━━━━━ Data in this exercise ━━━━━
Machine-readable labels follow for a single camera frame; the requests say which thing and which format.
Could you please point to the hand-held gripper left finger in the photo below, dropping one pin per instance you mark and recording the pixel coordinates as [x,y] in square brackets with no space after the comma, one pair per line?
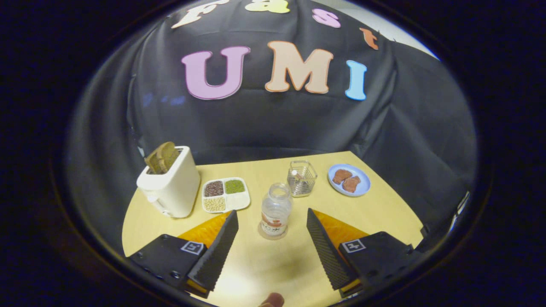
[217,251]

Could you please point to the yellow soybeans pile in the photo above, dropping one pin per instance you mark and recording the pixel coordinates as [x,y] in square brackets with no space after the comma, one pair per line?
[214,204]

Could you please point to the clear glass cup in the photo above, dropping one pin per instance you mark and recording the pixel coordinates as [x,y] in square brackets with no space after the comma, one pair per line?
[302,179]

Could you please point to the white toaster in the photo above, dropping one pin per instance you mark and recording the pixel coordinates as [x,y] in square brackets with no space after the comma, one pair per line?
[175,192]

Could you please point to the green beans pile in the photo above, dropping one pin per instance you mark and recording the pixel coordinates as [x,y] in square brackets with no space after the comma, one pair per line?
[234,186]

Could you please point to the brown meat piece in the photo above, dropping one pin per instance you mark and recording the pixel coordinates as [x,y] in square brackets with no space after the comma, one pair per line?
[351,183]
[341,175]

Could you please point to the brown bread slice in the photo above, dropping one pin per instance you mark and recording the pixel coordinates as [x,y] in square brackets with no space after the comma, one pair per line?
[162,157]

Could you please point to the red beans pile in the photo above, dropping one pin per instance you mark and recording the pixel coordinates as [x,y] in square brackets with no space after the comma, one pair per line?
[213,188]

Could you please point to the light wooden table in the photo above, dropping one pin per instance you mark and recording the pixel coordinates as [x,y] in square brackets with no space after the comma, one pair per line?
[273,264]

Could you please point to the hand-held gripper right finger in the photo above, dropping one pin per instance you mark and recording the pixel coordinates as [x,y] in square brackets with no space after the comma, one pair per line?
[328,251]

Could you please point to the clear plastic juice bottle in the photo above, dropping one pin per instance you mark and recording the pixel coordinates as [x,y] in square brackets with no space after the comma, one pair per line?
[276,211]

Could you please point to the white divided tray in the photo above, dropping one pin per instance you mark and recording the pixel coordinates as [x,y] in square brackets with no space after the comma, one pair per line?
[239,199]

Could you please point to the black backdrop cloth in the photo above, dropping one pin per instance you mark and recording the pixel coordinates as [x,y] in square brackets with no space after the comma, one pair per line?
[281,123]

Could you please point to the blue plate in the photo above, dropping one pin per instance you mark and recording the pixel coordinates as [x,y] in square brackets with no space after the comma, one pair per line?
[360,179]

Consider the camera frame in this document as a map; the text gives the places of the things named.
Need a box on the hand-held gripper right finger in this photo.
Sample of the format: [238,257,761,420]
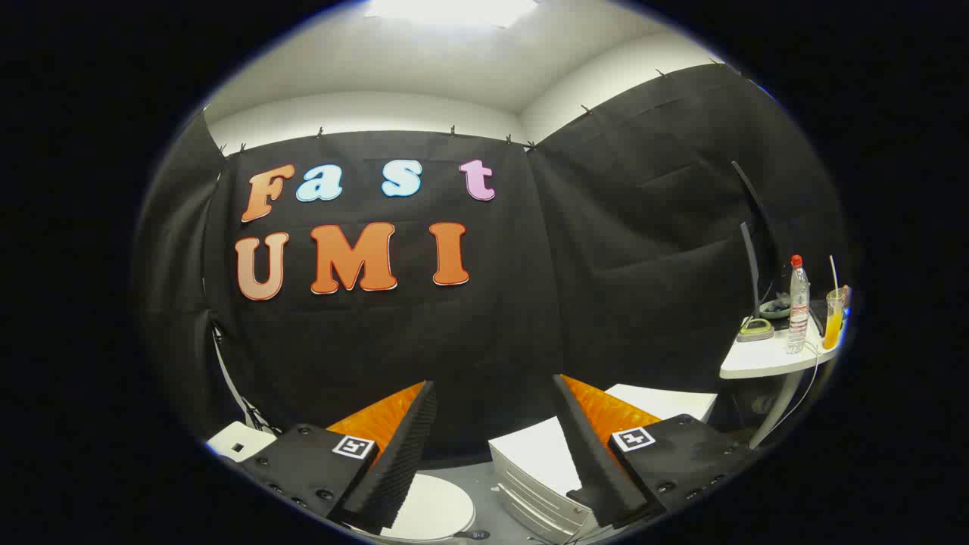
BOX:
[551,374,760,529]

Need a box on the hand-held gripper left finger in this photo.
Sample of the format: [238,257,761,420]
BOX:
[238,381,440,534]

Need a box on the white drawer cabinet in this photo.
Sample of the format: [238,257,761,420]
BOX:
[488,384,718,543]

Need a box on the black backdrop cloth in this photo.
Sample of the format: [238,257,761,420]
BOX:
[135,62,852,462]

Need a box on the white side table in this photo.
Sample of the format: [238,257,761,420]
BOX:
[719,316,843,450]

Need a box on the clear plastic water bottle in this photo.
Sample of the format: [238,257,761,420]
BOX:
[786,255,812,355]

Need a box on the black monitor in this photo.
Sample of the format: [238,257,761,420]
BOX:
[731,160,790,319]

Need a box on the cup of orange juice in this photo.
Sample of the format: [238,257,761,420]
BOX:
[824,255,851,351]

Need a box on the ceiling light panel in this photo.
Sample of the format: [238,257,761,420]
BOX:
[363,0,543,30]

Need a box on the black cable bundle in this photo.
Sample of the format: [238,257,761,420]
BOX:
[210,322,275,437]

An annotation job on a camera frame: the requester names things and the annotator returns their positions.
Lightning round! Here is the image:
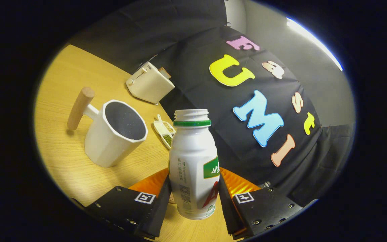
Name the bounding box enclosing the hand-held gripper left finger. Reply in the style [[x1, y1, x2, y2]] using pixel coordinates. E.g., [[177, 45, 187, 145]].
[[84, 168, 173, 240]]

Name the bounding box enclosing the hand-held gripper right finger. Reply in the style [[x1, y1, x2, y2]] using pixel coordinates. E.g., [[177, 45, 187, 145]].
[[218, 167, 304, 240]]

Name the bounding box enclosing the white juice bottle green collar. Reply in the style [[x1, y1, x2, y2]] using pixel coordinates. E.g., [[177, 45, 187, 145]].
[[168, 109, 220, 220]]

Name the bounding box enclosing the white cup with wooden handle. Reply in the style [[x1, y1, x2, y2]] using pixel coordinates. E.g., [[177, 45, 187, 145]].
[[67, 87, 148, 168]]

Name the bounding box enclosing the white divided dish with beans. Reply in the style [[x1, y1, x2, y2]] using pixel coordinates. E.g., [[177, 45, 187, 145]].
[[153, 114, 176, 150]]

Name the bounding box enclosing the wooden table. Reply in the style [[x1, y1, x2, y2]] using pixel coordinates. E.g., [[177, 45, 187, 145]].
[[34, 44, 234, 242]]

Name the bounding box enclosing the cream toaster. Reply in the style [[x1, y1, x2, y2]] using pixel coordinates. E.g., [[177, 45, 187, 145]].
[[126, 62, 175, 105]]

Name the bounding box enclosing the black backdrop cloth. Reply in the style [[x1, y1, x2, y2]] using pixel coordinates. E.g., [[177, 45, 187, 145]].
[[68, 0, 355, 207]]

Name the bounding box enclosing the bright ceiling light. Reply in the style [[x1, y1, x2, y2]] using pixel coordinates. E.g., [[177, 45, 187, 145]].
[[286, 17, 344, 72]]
━━━━━
What you need to do
Each entry must be retyped word for word, with every image omitted.

Exercise solution
Machine-readable labels follow for a single camera frame; the requests say which thing and which format.
Could you please point to the hand-held gripper left finger in the photo below, dropping one pin per instance you mark and recording the pixel coordinates as [x,y] in square brackets with no space after the comma, one pair per line?
[217,251]

Could you please point to the yellow soybeans pile in the photo above, dropping one pin per instance you mark and recording the pixel coordinates as [x,y] in square brackets with no space after the comma, one pair per line?
[214,204]

Could you please point to the clear glass cup in the photo above, dropping one pin per instance you mark and recording the pixel coordinates as [x,y] in square brackets with no space after the comma, one pair per line?
[302,179]

Could you please point to the white toaster in the photo above, dropping one pin per instance you mark and recording the pixel coordinates as [x,y] in square brackets with no space after the comma, one pair per line?
[175,192]

Could you please point to the green beans pile in the photo above, dropping one pin per instance you mark and recording the pixel coordinates as [x,y] in square brackets with no space after the comma, one pair per line?
[234,186]

Could you please point to the brown meat piece in the photo above, dropping one pin per instance you mark and recording the pixel coordinates as [x,y] in square brackets with no space after the comma, one pair per line?
[351,183]
[341,175]

Could you please point to the brown bread slice in the photo above, dropping one pin per instance you mark and recording the pixel coordinates as [x,y] in square brackets with no space after the comma, one pair per line?
[162,157]

Could you please point to the red beans pile in the photo above, dropping one pin per instance you mark and recording the pixel coordinates as [x,y] in square brackets with no space after the comma, one pair per line?
[213,188]

Could you please point to the light wooden table in the photo above, dropping one pin per instance you mark and recording the pixel coordinates as [x,y] in square brackets with no space after the comma, one pair per line?
[273,264]

Could you please point to the hand-held gripper right finger in the photo above, dropping one pin per instance you mark and recording the pixel coordinates as [x,y] in square brackets with no space after the comma, one pair per line?
[328,251]

Could you please point to the clear plastic juice bottle in the photo above, dropping one pin per instance you mark and recording the pixel coordinates as [x,y] in square brackets with no space after the comma, one pair per line?
[276,211]

Could you please point to the white divided tray in the photo above, dropping one pin per instance you mark and recording the pixel coordinates as [x,y] in square brackets with no space after the comma, one pair per line?
[239,199]

Could you please point to the black backdrop cloth in the photo above, dropping one pin per instance you mark and recording the pixel coordinates as [x,y] in square brackets with no space after the comma, one pair per line?
[281,123]

Could you please point to the blue plate in the photo above, dropping one pin per instance you mark and recording the pixel coordinates as [x,y] in square brackets with no space after the comma, one pair per line?
[360,179]

Consider the camera frame in this document as a map; the text gives the places of the things named.
Need a box on the hand-held gripper right finger in this photo.
Sample of the format: [238,257,761,420]
BOX:
[551,374,760,529]

Need a box on the hand-held gripper left finger in this photo.
Sample of the format: [238,257,761,420]
BOX:
[238,381,440,534]

Need a box on the white drawer cabinet in this photo.
Sample of the format: [238,257,761,420]
BOX:
[488,384,718,543]

Need a box on the black backdrop cloth in this photo.
Sample of the format: [238,257,761,420]
BOX:
[135,62,852,462]

Need a box on the white side table in this photo.
Sample of the format: [238,257,761,420]
BOX:
[719,316,843,450]

Need a box on the clear plastic water bottle in this photo.
Sample of the format: [238,257,761,420]
BOX:
[786,255,812,355]

Need a box on the black monitor in this photo.
Sample of the format: [238,257,761,420]
BOX:
[731,160,790,319]

Need a box on the cup of orange juice in this photo.
Sample of the format: [238,257,761,420]
BOX:
[824,255,851,351]

Need a box on the ceiling light panel in this photo.
Sample of the format: [238,257,761,420]
BOX:
[363,0,543,30]

Need a box on the black cable bundle in this photo.
Sample of the format: [238,257,761,420]
BOX:
[210,322,275,437]

An annotation job on a camera frame: the requester names things and the annotator returns their positions.
Lightning round! Here is the image:
Name the bounding box enclosing the hand-held gripper left finger. Reply in the style [[x1, y1, x2, y2]] using pixel coordinates. E.g., [[177, 45, 187, 145]].
[[84, 168, 173, 240]]

Name the bounding box enclosing the hand-held gripper right finger. Reply in the style [[x1, y1, x2, y2]] using pixel coordinates. E.g., [[177, 45, 187, 145]].
[[218, 167, 304, 240]]

Name the bounding box enclosing the white juice bottle green collar. Reply in the style [[x1, y1, x2, y2]] using pixel coordinates. E.g., [[177, 45, 187, 145]].
[[168, 109, 220, 220]]

Name the bounding box enclosing the white cup with wooden handle. Reply in the style [[x1, y1, x2, y2]] using pixel coordinates. E.g., [[177, 45, 187, 145]].
[[67, 87, 148, 168]]

Name the bounding box enclosing the white divided dish with beans. Reply in the style [[x1, y1, x2, y2]] using pixel coordinates. E.g., [[177, 45, 187, 145]].
[[153, 114, 176, 150]]

Name the bounding box enclosing the wooden table. Reply in the style [[x1, y1, x2, y2]] using pixel coordinates. E.g., [[177, 45, 187, 145]].
[[34, 44, 234, 242]]

Name the bounding box enclosing the cream toaster. Reply in the style [[x1, y1, x2, y2]] using pixel coordinates. E.g., [[177, 45, 187, 145]].
[[126, 62, 175, 105]]

Name the bounding box enclosing the black backdrop cloth. Reply in the style [[x1, y1, x2, y2]] using pixel coordinates. E.g., [[177, 45, 187, 145]].
[[68, 0, 355, 207]]

Name the bounding box enclosing the bright ceiling light. Reply in the style [[x1, y1, x2, y2]] using pixel coordinates. E.g., [[177, 45, 187, 145]].
[[286, 17, 344, 72]]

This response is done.